What you need is a formatter with optional parts. A pattern can contain square brackets to denote an optional part, for example HH:mm[:ss]. The formatter then is required to parse HH:mm, and tries to parse the following text as :ss, or skips it if that fails. yyyy-MM-dd[ HH:mm[:ss[.SSS]]] would then be the pattern.
There is only one issue here – when you try to parse a string with the pattern yyyy-MM-dd (so without time part) using LocalDateTime::parse, it will throw a DateTimeFormatException with the message Unable to obtain LocalDateTime from TemporalAccessor. Apparently, at least one time part must be available to succeed.
Luckily, we can use a DateTimeFormatterBuilder to build a pattern, instructing the formatter to use some defaults if information is missing from the parsed text. Here it is:
DateTimeFormatter formatter = new DateTimeFormatterBuilder()
    .appendPattern("yyyy-MM-dd[ HH:mm[:ss[.SSS]]]")
    .parseDefaulting(ChronoField.HOUR_OF_DAY, 0)
    .parseDefaulting(ChronoField.MINUTE_OF_HOUR, 0)
    .parseDefaulting(ChronoField.SECOND_OF_MINUTE, 0)
    .toFormatter();
LocalDateTime dateTime = LocalDateTime.parse(input, formatter);
Tests:
String[] inputs = {
    "2020-10-22", // OK
    "2020-10-22 14:55", // OK
    "2020-10-22T14:55", // Fails: incorrect format
    "2020-10-22 14:55:23",
    "2020-10-22 14:55:23.9", // Fails: incorrect fraction of second
    "2020-10-22 14:55:23.91", // Fails: incorrect fraction of second
    "2020-10-22 14:55:23.917", // OK
    "2020-10-22 14:55:23.9174", // Fails: incorrect fraction of second
    "2020-10-22 14:55:23.917428511" // Fails: incorrect fraction of second 
};
And what about epoch in milli?
Well, this cannot be parsed directly by the DateTimeFormatter. But what's more: an epoch in milli has an implicit timezone: UTC. The other patterns lack a timezone. So an epoch is a fundamentally different piece of information. One thing you could do is assume a timezone for the inputs missing one.

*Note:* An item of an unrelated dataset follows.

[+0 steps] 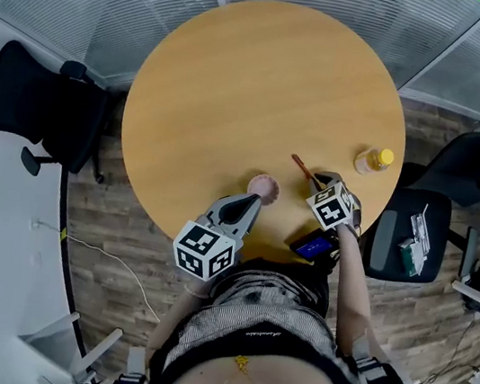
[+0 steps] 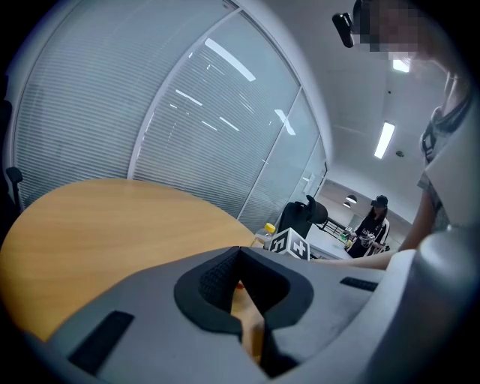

However, if you nevertheless want to parse the instant, you could try to parse it as a long using Long::parseLong, and if it fails, then try to parse with the formatter. Alternatively, you could use a regular expression (like -?\d+ or something) to try to match the instant, and if it does, then parse as instant, and if it fails, then try to parse with the abovementioned formatter.